フランスへの長いフライト中、持参した雑誌や文庫を読むのにも飽きて音楽プレーヤーで音楽を聴き始めると、同じく退屈していたメイクのあゆみちゃんが隣から尋ねた。

「嵐さんの新曲。映画の主題歌だから、発売前にサンプルもらえて。撮影中もよく聴いてたからそのまま持って来ちゃった」

私が言うと彼女は身を乗り出してきた。

「うらやましい〜〜!聴かせてもらえませんか?!」

「いいよ。日本に戻る頃には発売だけど。」

映画の雰囲気に合わせて作ってもらった、アップテンポで直球なラブソング。
歌い出しと大サビはもちろんカズくん。

「嵐さんぽい曲ですねー!聞いてると元気になる感じ!」


普通はそうだよね。
でも私は、嵐さんの声を聴いていると、先日の飲み会とカズくんの事ばかり考えてしまう。

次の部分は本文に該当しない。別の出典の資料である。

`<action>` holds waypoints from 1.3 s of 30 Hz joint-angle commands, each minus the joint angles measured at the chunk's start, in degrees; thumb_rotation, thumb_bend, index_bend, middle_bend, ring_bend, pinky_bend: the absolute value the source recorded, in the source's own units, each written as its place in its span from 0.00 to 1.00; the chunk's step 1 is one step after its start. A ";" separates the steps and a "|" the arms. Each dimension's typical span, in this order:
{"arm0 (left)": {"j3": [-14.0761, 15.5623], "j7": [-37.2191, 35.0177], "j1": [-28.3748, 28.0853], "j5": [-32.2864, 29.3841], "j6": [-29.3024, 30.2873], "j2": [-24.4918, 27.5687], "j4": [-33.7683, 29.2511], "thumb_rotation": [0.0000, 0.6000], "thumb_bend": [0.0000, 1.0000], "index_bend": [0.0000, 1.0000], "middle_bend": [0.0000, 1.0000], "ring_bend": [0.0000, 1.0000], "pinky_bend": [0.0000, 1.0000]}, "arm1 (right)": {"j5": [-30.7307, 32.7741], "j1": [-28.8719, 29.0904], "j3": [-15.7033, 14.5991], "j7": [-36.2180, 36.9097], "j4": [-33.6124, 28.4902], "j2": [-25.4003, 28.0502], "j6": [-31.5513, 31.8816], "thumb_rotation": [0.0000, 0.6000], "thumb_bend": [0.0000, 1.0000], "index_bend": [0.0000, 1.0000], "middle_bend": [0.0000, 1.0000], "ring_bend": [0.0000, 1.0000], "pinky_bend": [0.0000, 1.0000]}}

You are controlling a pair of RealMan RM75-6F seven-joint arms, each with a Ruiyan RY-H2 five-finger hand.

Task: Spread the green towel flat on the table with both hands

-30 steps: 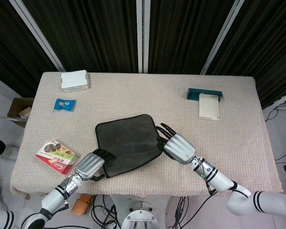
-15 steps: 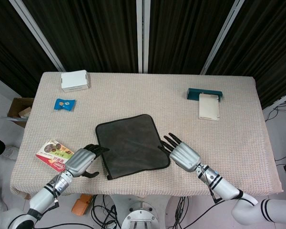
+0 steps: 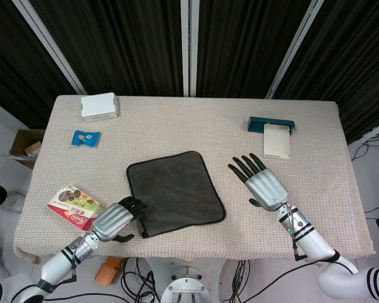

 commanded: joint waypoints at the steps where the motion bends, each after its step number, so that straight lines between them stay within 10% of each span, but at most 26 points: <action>1: -0.03 -1.05 -0.14 1.30 0.05 -2.73 2.29 1.00 0.24 0.31 0.15 0.12 0.15 | 0.28 -0.71 1.08 1.05 0.09 0.20 1.08 1.00 0.00 0.00 0.00 0.00 0.00; 19: 3.23 4.58 -3.82 -6.34 -14.61 1.84 -7.01 1.00 0.24 0.32 0.30 0.12 0.14 | 0.55 -3.67 2.69 3.04 2.26 -0.13 3.75 1.00 0.01 0.00 0.00 0.00 0.00; 32: -3.26 -4.58 2.02 -1.64 4.85 2.90 -4.81 1.00 0.24 0.27 0.20 0.12 0.14 | 1.57 -7.08 4.17 7.24 1.43 3.47 6.84 1.00 0.03 0.00 0.00 0.00 0.00; 39: -11.53 -3.61 8.71 -11.59 18.55 3.67 4.28 1.00 0.24 0.27 0.20 0.12 0.14 | 3.94 -10.86 4.34 10.75 -0.30 7.97 9.22 1.00 0.18 0.00 0.03 0.00 0.00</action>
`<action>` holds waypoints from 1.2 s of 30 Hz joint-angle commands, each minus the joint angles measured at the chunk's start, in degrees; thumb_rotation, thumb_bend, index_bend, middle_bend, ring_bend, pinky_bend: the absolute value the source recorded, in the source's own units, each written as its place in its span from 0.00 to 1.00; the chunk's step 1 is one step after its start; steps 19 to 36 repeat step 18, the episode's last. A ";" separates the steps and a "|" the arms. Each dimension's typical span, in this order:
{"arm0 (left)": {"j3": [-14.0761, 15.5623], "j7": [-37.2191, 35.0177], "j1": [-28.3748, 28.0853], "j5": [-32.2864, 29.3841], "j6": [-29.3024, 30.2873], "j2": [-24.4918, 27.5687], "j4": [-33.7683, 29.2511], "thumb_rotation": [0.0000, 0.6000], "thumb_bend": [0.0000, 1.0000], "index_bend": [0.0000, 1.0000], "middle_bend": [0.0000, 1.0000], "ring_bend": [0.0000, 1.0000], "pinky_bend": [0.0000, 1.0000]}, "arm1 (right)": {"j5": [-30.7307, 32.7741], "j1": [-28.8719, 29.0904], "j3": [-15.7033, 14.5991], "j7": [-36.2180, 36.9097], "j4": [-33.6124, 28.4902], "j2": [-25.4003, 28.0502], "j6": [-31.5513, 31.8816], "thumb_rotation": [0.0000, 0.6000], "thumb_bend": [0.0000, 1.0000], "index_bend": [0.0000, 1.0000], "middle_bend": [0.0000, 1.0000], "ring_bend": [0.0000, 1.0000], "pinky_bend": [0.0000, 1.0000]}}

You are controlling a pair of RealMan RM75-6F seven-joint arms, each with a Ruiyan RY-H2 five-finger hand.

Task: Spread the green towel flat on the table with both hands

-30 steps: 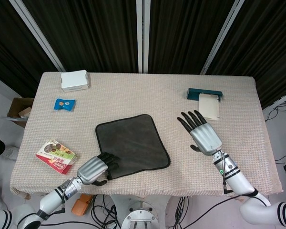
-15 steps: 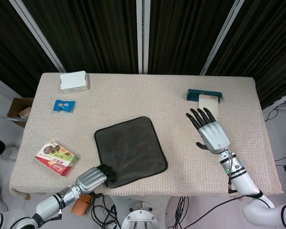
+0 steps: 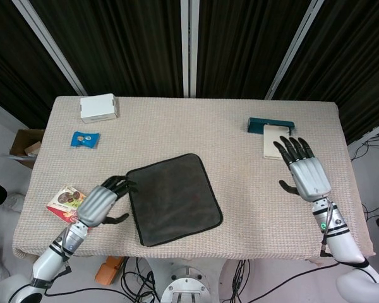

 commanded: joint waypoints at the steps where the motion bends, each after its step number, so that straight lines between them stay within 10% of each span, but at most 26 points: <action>1: -5.59 1.66 5.22 -7.67 7.94 0.64 7.17 1.00 0.24 0.27 0.20 0.12 0.14 | 0.68 -2.50 -0.18 2.48 -1.04 2.45 1.92 1.00 0.18 0.00 0.03 0.00 0.00; 18: 1.69 -2.55 21.27 -4.62 20.64 7.00 7.54 1.00 0.24 0.26 0.18 0.12 0.14 | -9.21 -18.80 -7.62 21.30 7.90 2.11 16.97 1.00 0.23 0.00 0.03 0.00 0.00; 36: 1.69 -2.55 21.27 -4.62 20.64 7.00 7.54 1.00 0.24 0.26 0.18 0.12 0.14 | -9.21 -18.80 -7.62 21.30 7.90 2.11 16.97 1.00 0.23 0.00 0.03 0.00 0.00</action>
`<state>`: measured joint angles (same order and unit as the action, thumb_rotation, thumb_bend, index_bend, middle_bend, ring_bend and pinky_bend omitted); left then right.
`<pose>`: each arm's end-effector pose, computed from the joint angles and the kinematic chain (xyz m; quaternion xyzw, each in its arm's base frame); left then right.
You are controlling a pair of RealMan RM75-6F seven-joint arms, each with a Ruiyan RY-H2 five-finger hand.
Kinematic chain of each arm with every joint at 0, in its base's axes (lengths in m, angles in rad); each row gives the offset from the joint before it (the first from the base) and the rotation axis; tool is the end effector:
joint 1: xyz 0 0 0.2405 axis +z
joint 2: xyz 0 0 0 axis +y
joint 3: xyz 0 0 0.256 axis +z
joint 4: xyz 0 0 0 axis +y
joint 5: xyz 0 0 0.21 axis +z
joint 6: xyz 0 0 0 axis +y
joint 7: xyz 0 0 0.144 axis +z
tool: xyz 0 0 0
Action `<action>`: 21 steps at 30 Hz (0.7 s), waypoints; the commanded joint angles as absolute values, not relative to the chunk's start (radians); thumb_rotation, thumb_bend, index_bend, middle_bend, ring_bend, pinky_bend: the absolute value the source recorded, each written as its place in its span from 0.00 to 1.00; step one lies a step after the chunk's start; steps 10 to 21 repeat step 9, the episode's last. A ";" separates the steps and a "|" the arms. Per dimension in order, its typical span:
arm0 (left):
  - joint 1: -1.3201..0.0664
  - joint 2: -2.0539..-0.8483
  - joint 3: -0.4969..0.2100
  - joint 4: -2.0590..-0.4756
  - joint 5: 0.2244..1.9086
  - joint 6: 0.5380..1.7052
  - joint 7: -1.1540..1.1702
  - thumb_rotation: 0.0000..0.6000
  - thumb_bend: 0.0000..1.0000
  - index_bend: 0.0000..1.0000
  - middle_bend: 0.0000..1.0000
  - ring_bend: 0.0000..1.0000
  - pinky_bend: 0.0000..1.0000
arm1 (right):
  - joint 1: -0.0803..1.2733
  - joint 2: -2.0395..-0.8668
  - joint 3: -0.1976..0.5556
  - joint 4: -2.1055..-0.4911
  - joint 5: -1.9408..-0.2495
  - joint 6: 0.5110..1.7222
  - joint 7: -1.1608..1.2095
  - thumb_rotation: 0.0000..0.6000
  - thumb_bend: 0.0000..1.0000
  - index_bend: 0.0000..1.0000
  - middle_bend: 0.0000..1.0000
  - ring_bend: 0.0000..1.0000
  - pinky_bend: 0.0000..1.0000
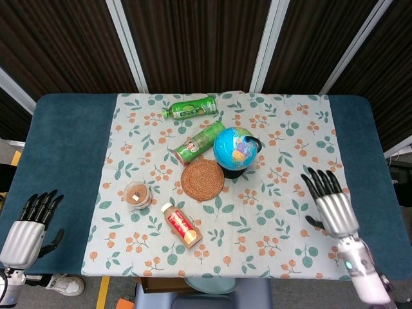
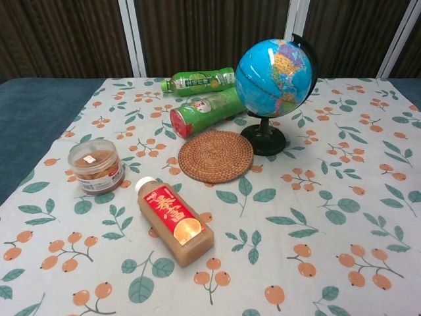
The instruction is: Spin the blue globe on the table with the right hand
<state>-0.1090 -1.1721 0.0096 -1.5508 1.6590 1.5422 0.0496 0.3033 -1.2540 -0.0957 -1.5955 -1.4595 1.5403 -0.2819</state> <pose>-0.2947 0.1744 0.1378 -0.6541 -0.3280 -0.4066 0.5471 -0.2731 -0.2132 0.1075 0.6749 -0.2970 0.3658 0.5679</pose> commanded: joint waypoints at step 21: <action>-0.120 -1.198 0.019 -1.541 1.678 1.527 0.075 1.00 0.42 0.00 0.00 0.00 0.00 | 0.155 -1.188 -0.162 -1.493 -1.574 1.636 -0.038 1.00 0.21 0.00 0.00 0.00 0.00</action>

大野さんが言うように、カズくんが心を開いて私を内側に入れようとしてくれているのが分かる。
撮影中はそれでも良かった。私たちは心を開きあってタッグを組み、最後には恋人になる二人を演じていたから。
でも、これから先の私たちはどうかな……。



あゆみちゃんはさっそくサビを口ずさんでいる。